■ Task prompt ■
All entries are to be transcribed verbatim, but images are not carried over.

::::::::::

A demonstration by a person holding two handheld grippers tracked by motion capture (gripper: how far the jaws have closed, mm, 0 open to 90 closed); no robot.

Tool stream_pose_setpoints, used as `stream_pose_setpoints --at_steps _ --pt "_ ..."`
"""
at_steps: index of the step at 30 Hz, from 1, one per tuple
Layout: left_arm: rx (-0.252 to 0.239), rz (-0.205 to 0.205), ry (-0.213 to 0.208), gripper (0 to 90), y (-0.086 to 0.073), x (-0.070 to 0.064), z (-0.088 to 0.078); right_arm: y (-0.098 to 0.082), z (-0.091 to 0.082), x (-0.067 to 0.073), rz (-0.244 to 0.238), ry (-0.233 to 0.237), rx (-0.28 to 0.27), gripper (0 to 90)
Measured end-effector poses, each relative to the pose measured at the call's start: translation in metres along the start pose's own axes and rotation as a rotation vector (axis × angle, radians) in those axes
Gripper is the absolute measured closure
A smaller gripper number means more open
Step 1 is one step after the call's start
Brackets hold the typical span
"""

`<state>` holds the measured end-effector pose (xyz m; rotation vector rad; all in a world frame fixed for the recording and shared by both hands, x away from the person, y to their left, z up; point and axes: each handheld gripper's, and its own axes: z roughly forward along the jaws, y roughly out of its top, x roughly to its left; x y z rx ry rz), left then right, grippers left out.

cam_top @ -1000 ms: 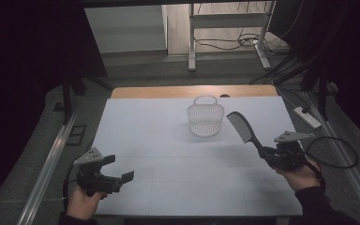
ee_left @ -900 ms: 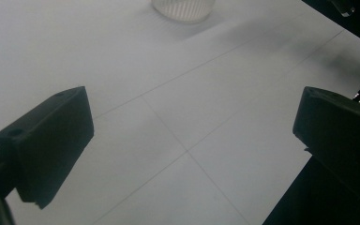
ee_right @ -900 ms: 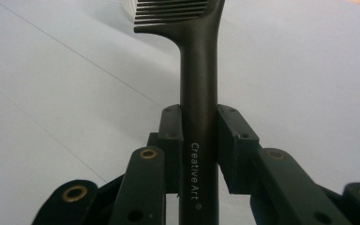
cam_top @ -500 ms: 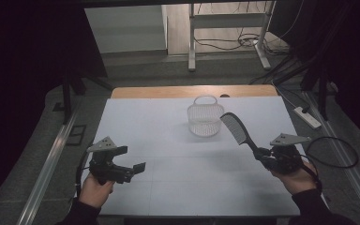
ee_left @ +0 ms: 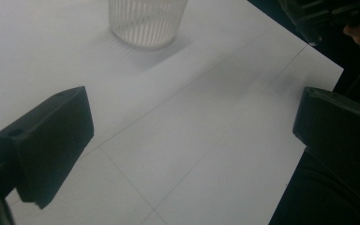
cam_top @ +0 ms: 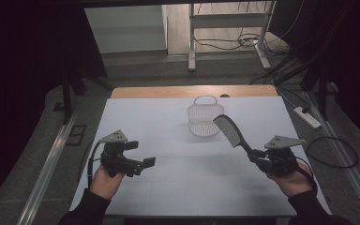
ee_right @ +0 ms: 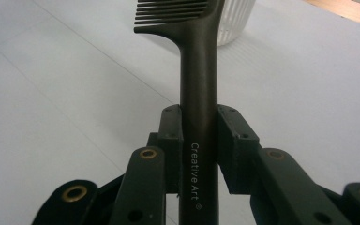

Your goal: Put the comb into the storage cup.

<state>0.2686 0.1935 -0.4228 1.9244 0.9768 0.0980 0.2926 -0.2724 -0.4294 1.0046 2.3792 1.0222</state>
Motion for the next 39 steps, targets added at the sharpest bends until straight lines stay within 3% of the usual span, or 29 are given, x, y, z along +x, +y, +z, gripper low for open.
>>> stream_pose_setpoints --at_steps 13,39 --pt "0.003 0.032 -0.028 0.0 0.018 -0.009 0.021 0.007 0.003 0.016 -0.037 0.025 -0.028 72.3" --pt "0.013 0.04 -0.112 0.0 0.045 -0.017 0.057 0.015 0.011 0.046 -0.096 0.08 -0.081 72.3"
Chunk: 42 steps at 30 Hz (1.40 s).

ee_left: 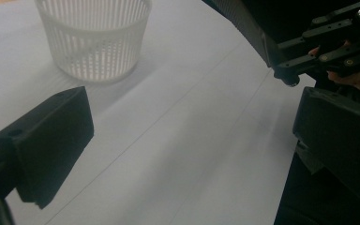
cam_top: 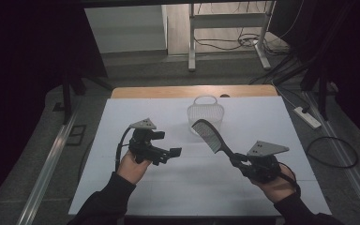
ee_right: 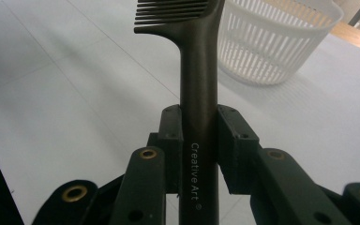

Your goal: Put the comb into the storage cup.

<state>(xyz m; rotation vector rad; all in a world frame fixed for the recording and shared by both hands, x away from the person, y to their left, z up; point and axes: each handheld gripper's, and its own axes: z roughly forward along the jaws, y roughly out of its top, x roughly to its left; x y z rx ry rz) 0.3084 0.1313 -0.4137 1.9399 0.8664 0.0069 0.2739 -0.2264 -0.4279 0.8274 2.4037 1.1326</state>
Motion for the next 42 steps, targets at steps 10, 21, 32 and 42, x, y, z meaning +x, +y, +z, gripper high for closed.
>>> stream_pose_setpoints --at_steps 10,21,32,42 --pt "0.0 -0.006 -0.03 0.0 0.006 -0.002 0.01 0.003 0.006 0.012 -0.025 0.02 -0.009 72.2" --pt "0.0 -0.019 -0.043 0.0 0.004 -0.003 0.014 0.007 0.014 0.028 -0.053 0.045 -0.022 72.3" --pt "-0.004 -0.04 -0.087 0.0 0.003 -0.004 0.018 0.01 0.021 0.045 -0.086 0.072 -0.041 72.2" --pt "-0.012 -0.076 -0.126 0.0 0.003 -0.002 0.018 0.012 0.024 0.056 -0.116 0.082 -0.053 72.2"
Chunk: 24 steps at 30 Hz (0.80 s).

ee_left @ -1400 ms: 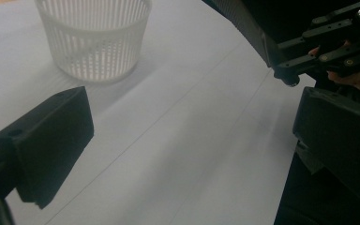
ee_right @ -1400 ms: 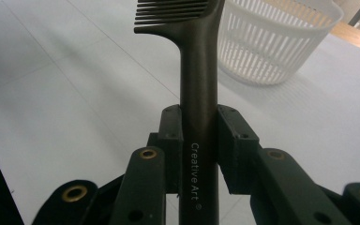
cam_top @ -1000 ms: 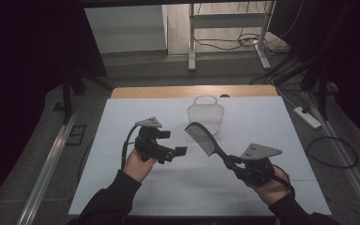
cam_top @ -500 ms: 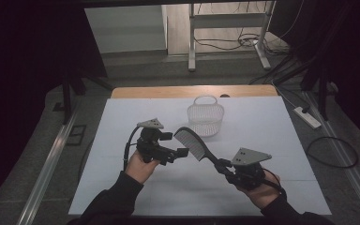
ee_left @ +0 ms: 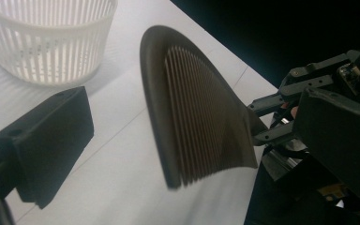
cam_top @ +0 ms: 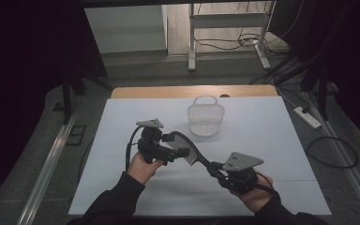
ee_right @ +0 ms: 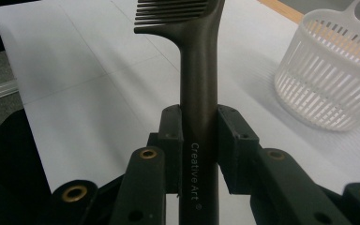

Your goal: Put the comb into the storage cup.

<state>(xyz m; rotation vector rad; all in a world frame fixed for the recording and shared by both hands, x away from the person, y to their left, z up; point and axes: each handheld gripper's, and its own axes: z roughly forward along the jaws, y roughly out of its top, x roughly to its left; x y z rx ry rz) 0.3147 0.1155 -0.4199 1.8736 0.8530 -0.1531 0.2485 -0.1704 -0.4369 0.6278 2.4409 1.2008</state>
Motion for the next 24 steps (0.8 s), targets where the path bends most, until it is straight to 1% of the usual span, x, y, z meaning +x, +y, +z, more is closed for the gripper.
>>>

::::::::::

■ Output ■
A demonstration by a person holding two handheld grippers tracked by motion capture (gripper: how far the jaws have closed, mm, 0 open to 90 closed); no robot.

Tool stream_pose_setpoints, used as `stream_pose_setpoints --at_steps _ --pt "_ ..."`
"""
at_steps: index of the step at 30 Hz, from 1, one per tuple
Layout: left_arm: rx (-0.252 to 0.239), rz (-0.205 to 0.205), ry (-0.213 to 0.208), gripper (0 to 90), y (-0.086 to 0.073), x (-0.070 to 0.064), z (-0.088 to 0.078); right_arm: y (-0.098 to 0.082), z (-0.091 to 0.082), x (-0.067 to 0.073), rz (-0.244 to 0.238), ry (-0.233 to 0.237), rx (-0.28 to 0.27), gripper (0 to 90)
Measured end-effector poses, each relative to the pose measured at the call's start: translation in metres along the start pose's own axes and rotation as a rotation vector (axis × angle, radians) in those axes
Gripper is the absolute measured closure
A smaller gripper number means more open
Step 1 is one step after the call's start
Brackets hold the typical span
"""

`<state>` holds the measured end-effector pose (xyz m; rotation vector rad; all in a world frame fixed for the recording and shared by both hands, x away from the person, y to their left, z up; point and axes: each handheld gripper's, and its own axes: z roughly forward along the jaws, y roughly out of its top, x roughly to its left; x y z rx ry rz), left then right, grippers left out.

cam_top @ -1000 ms: 
ee_left @ -900 ms: 
ee_right @ -900 ms: 
cam_top @ -500 ms: 
ee_left @ +0 ms: 
cam_top @ +0 ms: 
ee_right @ +0 ms: 

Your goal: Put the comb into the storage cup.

<state>0.2686 0.1935 -0.4228 1.9244 0.9768 0.0980 0.2926 -0.2724 -0.4294 1.0046 2.3792 1.0222</state>
Motion for the next 39 steps, targets added at the sharpest bends until straight lines stay within 3% of the usual span, or 29 are given, x, y, z along +x, +y, +z, gripper low for open.
>>> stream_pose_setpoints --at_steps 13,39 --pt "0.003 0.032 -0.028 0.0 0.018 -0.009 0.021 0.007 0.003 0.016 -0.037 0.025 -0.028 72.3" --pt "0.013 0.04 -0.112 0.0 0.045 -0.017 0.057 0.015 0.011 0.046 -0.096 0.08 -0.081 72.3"
Chunk: 42 steps at 30 Hz (1.40 s).

ee_left: 
cam_top: 
ee_right: 

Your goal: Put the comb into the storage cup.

<state>(xyz m; rotation vector rad; all in a world frame fixed for the recording and shared by both hands, x away from the person, y to their left, z up; point and axes: each handheld gripper's, and its own axes: z roughly forward along the jaws, y roughly out of its top, x roughly to its left; x y z rx ry rz) 0.3084 0.1313 -0.4137 1.9399 0.8664 0.0069 0.2739 -0.2264 -0.4279 0.8274 2.4037 1.1326</state>
Motion for the next 42 steps, targets at steps 10, 21, 32 and 42, x, y, z meaning +x, +y, +z, gripper high for closed.
>>> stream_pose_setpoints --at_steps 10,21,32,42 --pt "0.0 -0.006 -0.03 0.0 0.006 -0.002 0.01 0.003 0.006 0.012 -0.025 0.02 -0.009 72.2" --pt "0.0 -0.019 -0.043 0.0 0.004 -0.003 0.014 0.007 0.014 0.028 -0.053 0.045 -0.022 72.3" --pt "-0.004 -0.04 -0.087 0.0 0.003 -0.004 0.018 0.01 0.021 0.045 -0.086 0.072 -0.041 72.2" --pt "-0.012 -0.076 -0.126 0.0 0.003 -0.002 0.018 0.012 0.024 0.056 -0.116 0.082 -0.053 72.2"
Chunk: 24 steps at 30 Hz (0.80 s).

ee_left @ -1400 ms: 
ee_right @ -1400 ms: 
cam_top @ -1000 ms: 
cam_top @ -500 ms: 
ee_left @ +0 ms: 
cam_top @ +0 ms: 
ee_right @ +0 ms: 

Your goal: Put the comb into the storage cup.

<state>(xyz m; rotation vector rad; all in a world frame fixed for the recording and shared by both hands, x away from the person, y to their left, z up; point and axes: each handheld gripper's, and its own axes: z roughly forward along the jaws, y roughly out of its top, x roughly to its left; x y z rx ry rz) 0.3147 0.1155 -0.4199 1.8736 0.8530 -0.1531 0.2485 -0.1704 -0.4369 0.6278 2.4409 1.2008</state>
Motion for the next 24 steps (0.8 s), targets where the path bends most, until it is straight to 1% of the usual span, x, y, z meaning +x, +y, +z, more is closed for the gripper.
>>>

The output is finished and nothing more is needed.